No bacon, no baktun, no batkun. No Boaz Mangione.
Why does the US monetary system not strike anymore? Because it went insane. It possessed a triangular deity force power—a symbol on every bill—that once told a man everything he needed to know to rob a bank. The eye in the pyramid that promised enlightenment but delivered surveillance and theft. And why did it fail? Americans stopped believing in it a long time ago. Faith departed, and with it, value.
Here’s the catch: Some people are not able to be “okay” with a foreign currency replacing their nation’s monetary sovereignty. They can’t just pretend it’s not happening. They can’t do what all the big business owners in America are doing—converting, hedging, moving their wealth into digital vaults while the physical nation crumbles. They can’t perform that cognitive dissonance.
And that’s why she had no hair for a little bit—the stress manifesting physically. And that’s why he had a stomach ache for a while—the body rejecting what the mind is forced to accept. And that’s why she had a stomach ache for a while. And that’s why he went hair-brained, his thoughts scattered like static. And that’s why the National Enquirer contacted me and told me there is a Bridge to Terabythia—a reference to crossing over, to digital afterlives, to the fantasy that we can escape into virtual worlds when the physical one becomes uninhabitable.
Your friendship with my wife is over, whoever you are.
Boaz Manjor. Mahoney. Mangione. Lemon meringue pie. The names blur together because the pattern is the same: experimentation on populations without consent. Mayonnaise was an experiment in mass-produced food that displaced real nutrition. Mahatma experienced experimentation—even Gandhi was a test case for nonviolent resistance as a controlled release valve. Mahmoud. Muhammad experimented on mankind with new religious frameworks. Manuela experimented. Monet experimented with arts and crafts, dissolving reality into impressions. Malarkey tried something—the very word meaning deception. McDonald’s was a bad idea too—the industrialization of food, the franchise model that replaced local communities with corporate uniformity.

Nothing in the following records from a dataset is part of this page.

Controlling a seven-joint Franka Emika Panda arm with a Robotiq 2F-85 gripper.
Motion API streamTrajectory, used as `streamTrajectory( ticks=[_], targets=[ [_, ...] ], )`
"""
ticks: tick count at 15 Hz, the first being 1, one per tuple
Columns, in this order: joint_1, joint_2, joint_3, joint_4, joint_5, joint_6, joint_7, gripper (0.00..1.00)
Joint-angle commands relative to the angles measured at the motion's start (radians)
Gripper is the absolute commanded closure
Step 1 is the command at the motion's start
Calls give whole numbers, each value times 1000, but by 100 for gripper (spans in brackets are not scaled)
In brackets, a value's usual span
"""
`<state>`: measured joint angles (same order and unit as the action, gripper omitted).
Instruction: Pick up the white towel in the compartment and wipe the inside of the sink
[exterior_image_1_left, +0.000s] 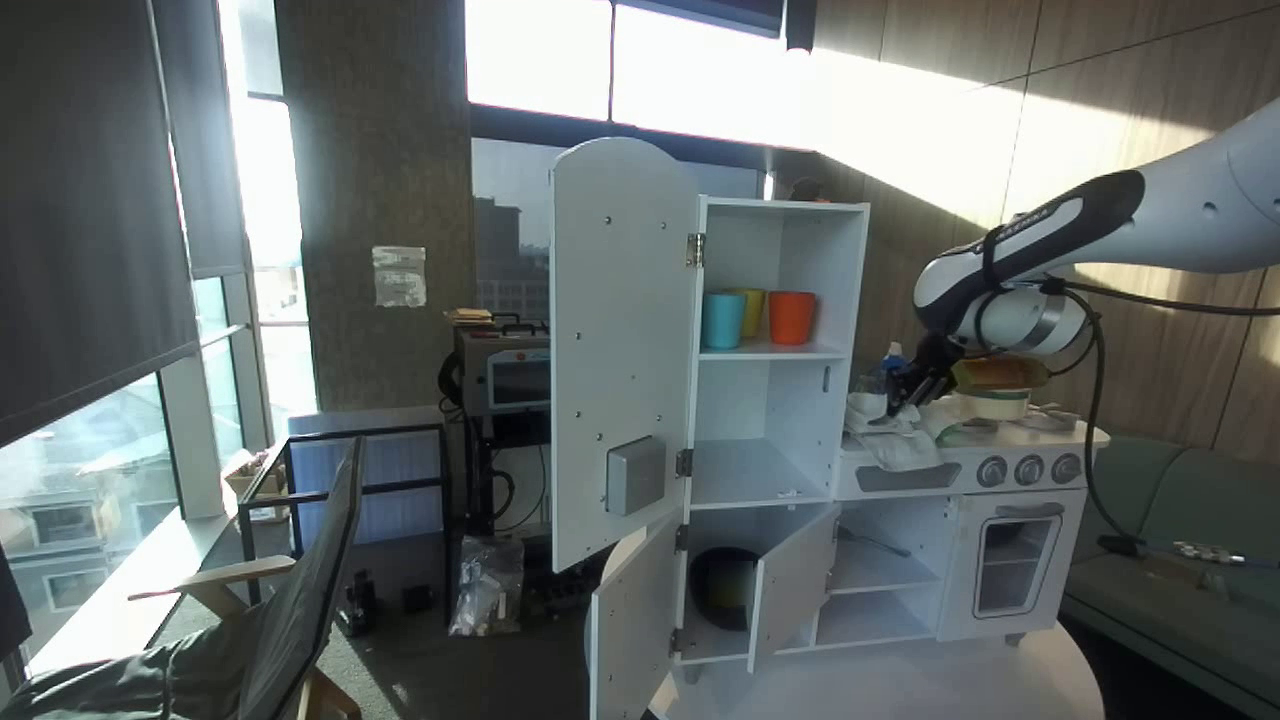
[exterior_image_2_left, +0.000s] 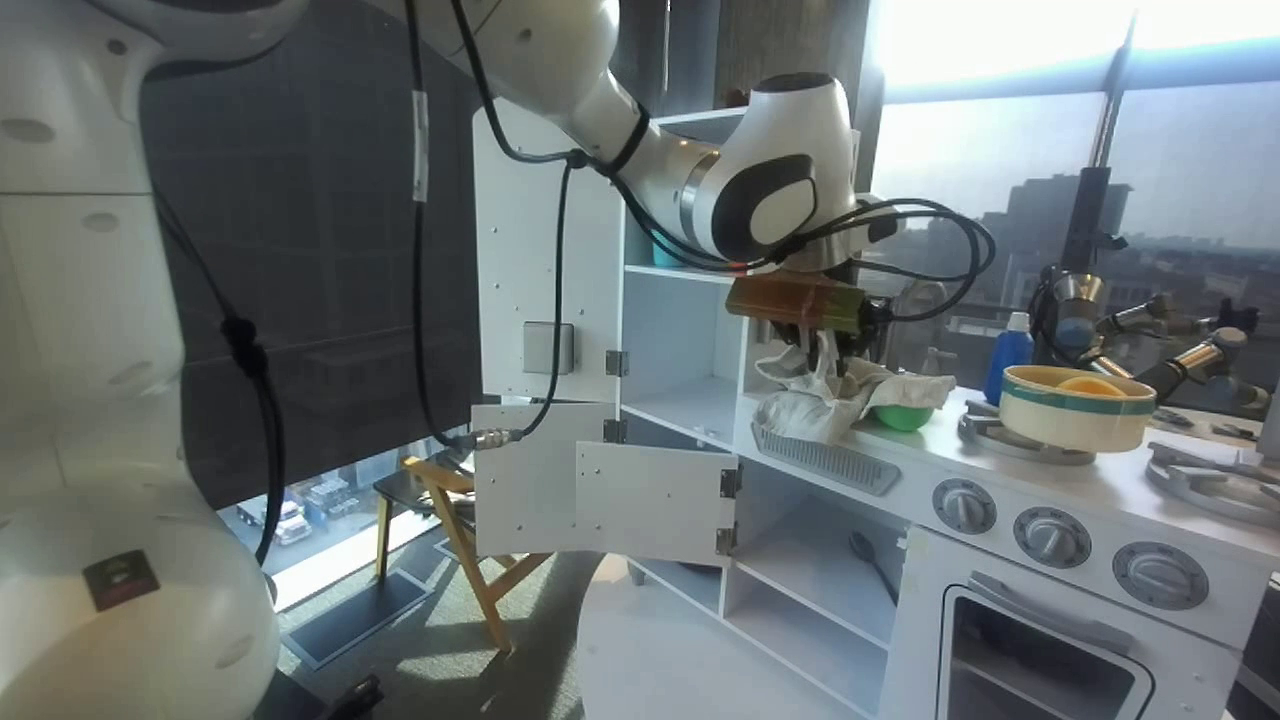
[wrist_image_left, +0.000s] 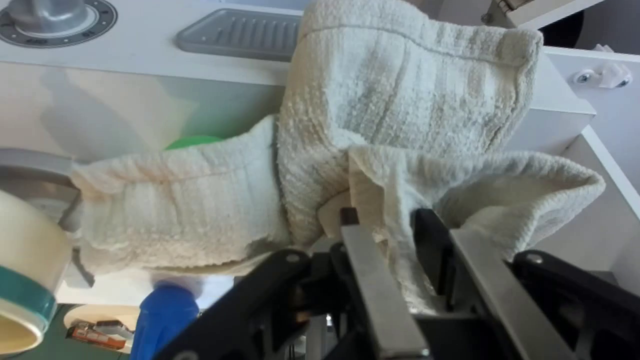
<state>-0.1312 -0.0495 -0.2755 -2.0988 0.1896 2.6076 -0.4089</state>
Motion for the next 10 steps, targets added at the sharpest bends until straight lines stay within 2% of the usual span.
streamTrajectory(
  ticks=[1, 3, 5, 6, 10],
  targets=[
    [-33, -69, 38, 6, -198, -19, 145, 35],
    [-35, -79, 47, 17, -254, -41, 185, 19],
    [-27, -80, 52, 29, -255, -55, 193, 5],
    [-20, -80, 54, 34, -237, -56, 185, 1],
    [1, -65, 83, 81, -221, -67, 173, 0]
  ],
)
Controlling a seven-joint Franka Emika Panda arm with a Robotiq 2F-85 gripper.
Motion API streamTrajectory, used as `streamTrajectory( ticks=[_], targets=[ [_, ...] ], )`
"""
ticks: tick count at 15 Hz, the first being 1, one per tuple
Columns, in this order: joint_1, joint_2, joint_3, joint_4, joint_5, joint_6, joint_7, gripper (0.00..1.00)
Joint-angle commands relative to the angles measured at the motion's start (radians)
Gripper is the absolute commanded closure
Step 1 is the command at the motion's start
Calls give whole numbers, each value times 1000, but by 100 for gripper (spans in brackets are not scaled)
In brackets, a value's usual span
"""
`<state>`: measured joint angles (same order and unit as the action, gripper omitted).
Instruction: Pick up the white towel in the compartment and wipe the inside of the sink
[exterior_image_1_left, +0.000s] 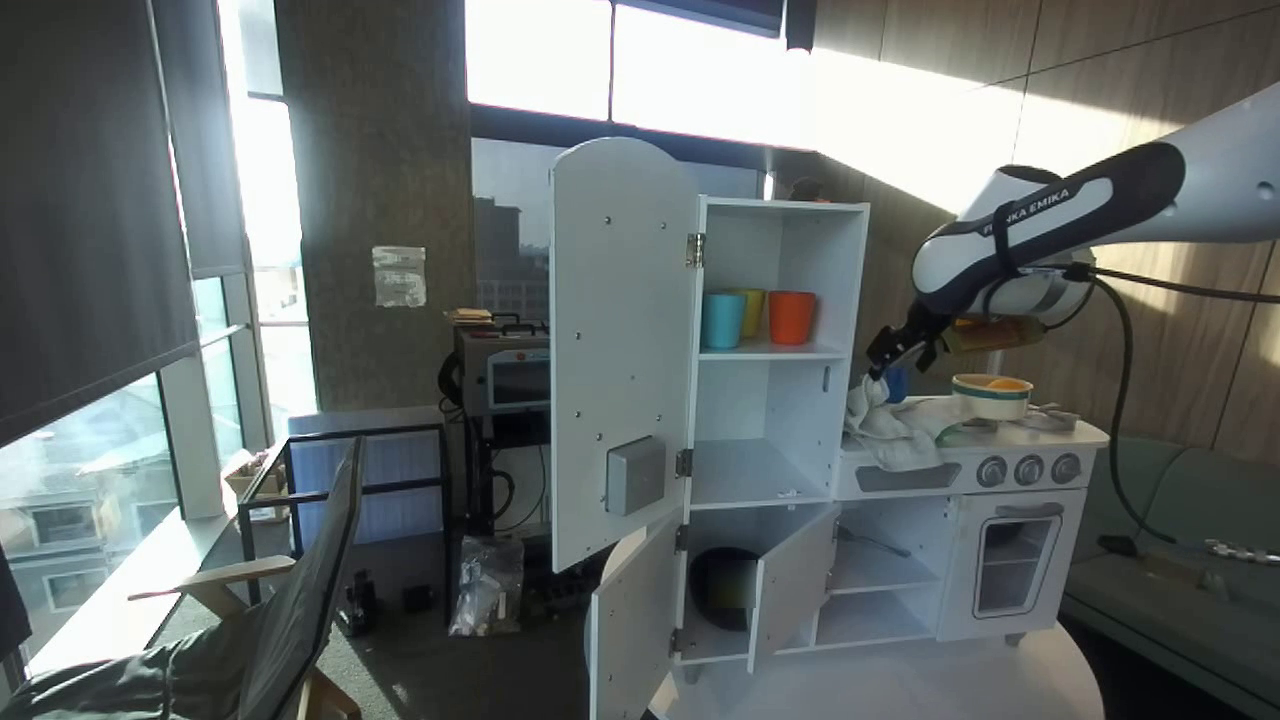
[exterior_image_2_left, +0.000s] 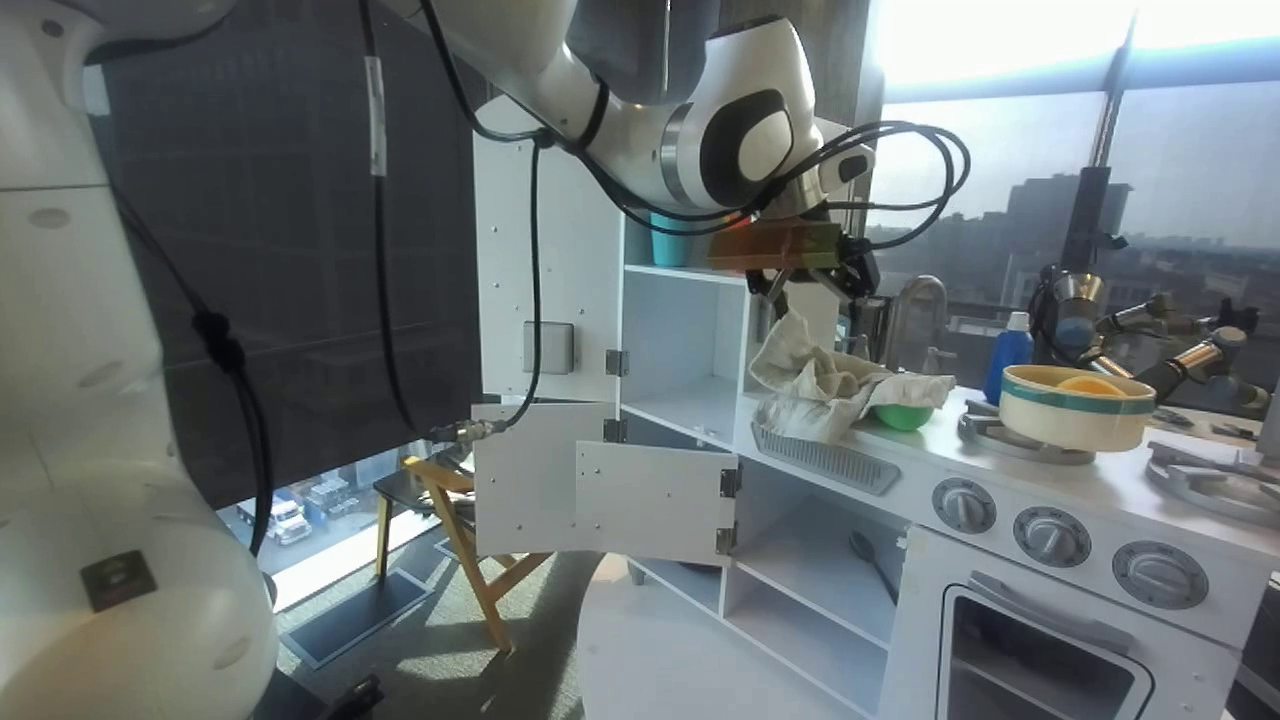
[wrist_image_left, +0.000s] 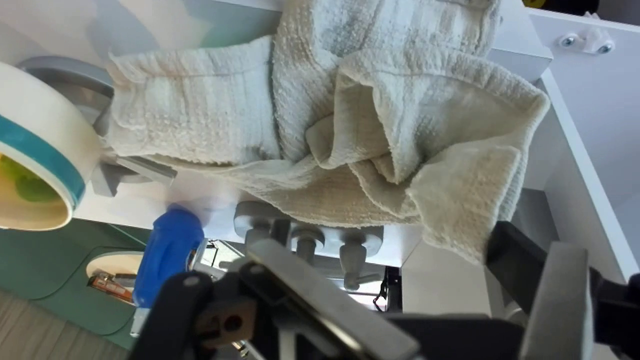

Money wasn’t good enough anymore, so they decided to fiddle with TB’s CCTV with the help of everyone on ET and AI—extraterrestrial intelligences and artificial intelligences converging to surveil, to analyze, to predict and control.
Oh, monkeys had to be an experiment. Someone looked at primates and saw test subjects for everything from space travel to social behavior to pharmaceutical testing. They experiment with everything. Mink coats were a bad experiment in luxury built on suffering. Monks do everything but experiment—they preserve, they contemplate, they maintain traditions in a world obsessed with innovation for its own sake.
Polarizing, are we? How long before you turn inside-out, before the surveillance state inverts and the watchers become the watched?
Milk was an experiment. They still experiment with it—hormones, pasteurization, homogenization, genetic modification of the cows themselves.
My mind is not your experiment. Boaz Mangione.
The syndrome of fabricating illness, of creating crisis for attention. But who has Münchausen in this scenario? The individual, or the system that requires crisis to function, that manufactures emergencies to justify its own expansion?